== Required work ==
The full listing, reproduced exactly, is what the response must contain.

#### Material provided

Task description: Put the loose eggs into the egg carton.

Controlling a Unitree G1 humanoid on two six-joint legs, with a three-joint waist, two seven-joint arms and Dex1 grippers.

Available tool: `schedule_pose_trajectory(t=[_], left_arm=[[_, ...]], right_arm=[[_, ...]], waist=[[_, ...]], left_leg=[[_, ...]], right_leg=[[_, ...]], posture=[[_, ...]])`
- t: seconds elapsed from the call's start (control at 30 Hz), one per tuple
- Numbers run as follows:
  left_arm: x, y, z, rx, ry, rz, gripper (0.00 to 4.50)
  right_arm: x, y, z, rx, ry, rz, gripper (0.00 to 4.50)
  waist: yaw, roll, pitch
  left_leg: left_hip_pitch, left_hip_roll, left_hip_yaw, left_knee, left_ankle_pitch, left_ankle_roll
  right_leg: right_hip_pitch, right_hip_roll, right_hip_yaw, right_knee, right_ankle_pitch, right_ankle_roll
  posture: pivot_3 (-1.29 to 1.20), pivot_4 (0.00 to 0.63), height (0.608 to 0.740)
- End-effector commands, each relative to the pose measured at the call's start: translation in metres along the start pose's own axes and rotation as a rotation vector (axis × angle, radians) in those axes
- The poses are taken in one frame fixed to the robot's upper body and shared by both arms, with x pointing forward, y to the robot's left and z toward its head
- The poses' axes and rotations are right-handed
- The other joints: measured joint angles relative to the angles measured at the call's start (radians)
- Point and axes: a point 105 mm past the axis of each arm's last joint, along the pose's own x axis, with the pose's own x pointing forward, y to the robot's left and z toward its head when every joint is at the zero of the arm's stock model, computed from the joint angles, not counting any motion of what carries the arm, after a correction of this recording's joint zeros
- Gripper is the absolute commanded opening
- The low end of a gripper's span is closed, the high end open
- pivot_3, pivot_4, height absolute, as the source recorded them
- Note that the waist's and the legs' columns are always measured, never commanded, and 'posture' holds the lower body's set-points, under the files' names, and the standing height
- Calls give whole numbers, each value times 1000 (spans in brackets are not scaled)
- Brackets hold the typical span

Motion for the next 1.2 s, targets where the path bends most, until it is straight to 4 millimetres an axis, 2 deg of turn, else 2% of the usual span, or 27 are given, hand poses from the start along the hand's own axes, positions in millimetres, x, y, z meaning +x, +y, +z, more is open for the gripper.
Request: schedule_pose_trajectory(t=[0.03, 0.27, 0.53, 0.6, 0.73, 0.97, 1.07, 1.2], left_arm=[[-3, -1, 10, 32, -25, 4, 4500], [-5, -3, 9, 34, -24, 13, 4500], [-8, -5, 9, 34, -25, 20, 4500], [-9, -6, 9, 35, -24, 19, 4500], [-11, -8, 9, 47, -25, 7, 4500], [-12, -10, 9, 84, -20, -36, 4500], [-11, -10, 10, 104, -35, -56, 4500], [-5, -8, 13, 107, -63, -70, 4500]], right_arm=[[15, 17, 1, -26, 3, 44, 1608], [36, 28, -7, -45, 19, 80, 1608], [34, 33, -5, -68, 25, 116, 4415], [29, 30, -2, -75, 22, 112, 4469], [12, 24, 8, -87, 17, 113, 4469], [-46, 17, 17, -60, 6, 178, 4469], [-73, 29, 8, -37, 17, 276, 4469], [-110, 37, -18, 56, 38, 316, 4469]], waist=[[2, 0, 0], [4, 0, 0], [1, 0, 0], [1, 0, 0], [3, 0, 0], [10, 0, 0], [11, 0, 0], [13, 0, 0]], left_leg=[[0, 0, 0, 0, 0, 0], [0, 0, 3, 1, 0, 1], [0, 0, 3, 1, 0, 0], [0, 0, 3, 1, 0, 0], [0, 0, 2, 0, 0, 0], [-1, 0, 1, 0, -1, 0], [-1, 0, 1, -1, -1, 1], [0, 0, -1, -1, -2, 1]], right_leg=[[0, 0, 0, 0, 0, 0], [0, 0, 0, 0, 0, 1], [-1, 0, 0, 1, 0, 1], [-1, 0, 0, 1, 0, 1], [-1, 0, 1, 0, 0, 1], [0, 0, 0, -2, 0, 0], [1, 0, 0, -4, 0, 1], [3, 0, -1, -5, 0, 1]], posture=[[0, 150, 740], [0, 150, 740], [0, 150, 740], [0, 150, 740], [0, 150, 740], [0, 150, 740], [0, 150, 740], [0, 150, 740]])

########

== Solved problem ==
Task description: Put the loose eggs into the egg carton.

Controlling a Unitree G1 humanoid on two six-joint legs, with a three-joint waist, two seven-joint arms and Dex1 grippers.

Available tool: `schedule_pose_trajectory(t=[_], left_arm=[[_, ...]], right_arm=[[_, ...]], waist=[[_, ...]], left_leg=[[_, ...]], right_leg=[[_, ...]], posture=[[_, ...]])`
- t: seconds elapsed from the call's start (control at 30 Hz), one per tuple
- Numbers run as follows:
  left_arm: x, y, z, rx, ry, rz, gripper (0.00 to 4.50)
  right_arm: x, y, z, rx, ry, rz, gripper (0.00 to 4.50)
  waist: yaw, roll, pitch
  left_leg: left_hip_pitch, left_hip_roll, left_hip_yaw, left_knee, left_ankle_pitch, left_ankle_roll
  right_leg: right_hip_pitch, right_hip_roll, right_hip_yaw, right_knee, right_ankle_pitch, right_ankle_roll
  posture: pivot_3 (-1.29 to 1.20), pivot_4 (0.00 to 0.63), height (0.608 to 0.740)
- End-effector commands, each relative to the pose measured at the call's start: translation in metres along the start pose's own axes and rotation as a rotation vector (axis × angle, radians) in those axes
- The poses are taken in one frame fixed to the robot's upper body and shared by both arms, with x pointing forward, y to the robot's left and z toward its head
- The poses' axes and rotations are right-handed
- The other joints: measured joint angles relative to the angles measured at the call's start (radians)
- Point and axes: a point 105 mm past the axis of each arm's last joint, along the pose's own x axis, with the pose's own x pointing forward, y to the robot's left and z toward its head when every joint is at the zero of the arm's stock model, computed from the joint angles, not counting any motion of what carries the arm, after a correction of this recording's joint zeros
- Gripper is the absolute commanded opening
- The low end of a gripper's span is closed, the high end open
- pivot_3, pivot_4, height absolute, as the source recorded them
- Note that the waist's and the legs' columns are always measured, never commanded, and 'posture' holds the lower body's set-points, under the files' names, and the standing height
- Calls give whole numbers, each value times 1000 (spans in brackets are not scaled)
- Brackets hold the typical span

Motion for the next 1.2 s, targets where the path bends most, until it is straight to 4 millimetres an axis, 2 deg of turn, else 2% of the usual span, or 27 are given, hand poses from the start along the hand's own axes, positions in millimetres, x, y, z meaning +x, +y, +z, more is open for the gripper.
Request: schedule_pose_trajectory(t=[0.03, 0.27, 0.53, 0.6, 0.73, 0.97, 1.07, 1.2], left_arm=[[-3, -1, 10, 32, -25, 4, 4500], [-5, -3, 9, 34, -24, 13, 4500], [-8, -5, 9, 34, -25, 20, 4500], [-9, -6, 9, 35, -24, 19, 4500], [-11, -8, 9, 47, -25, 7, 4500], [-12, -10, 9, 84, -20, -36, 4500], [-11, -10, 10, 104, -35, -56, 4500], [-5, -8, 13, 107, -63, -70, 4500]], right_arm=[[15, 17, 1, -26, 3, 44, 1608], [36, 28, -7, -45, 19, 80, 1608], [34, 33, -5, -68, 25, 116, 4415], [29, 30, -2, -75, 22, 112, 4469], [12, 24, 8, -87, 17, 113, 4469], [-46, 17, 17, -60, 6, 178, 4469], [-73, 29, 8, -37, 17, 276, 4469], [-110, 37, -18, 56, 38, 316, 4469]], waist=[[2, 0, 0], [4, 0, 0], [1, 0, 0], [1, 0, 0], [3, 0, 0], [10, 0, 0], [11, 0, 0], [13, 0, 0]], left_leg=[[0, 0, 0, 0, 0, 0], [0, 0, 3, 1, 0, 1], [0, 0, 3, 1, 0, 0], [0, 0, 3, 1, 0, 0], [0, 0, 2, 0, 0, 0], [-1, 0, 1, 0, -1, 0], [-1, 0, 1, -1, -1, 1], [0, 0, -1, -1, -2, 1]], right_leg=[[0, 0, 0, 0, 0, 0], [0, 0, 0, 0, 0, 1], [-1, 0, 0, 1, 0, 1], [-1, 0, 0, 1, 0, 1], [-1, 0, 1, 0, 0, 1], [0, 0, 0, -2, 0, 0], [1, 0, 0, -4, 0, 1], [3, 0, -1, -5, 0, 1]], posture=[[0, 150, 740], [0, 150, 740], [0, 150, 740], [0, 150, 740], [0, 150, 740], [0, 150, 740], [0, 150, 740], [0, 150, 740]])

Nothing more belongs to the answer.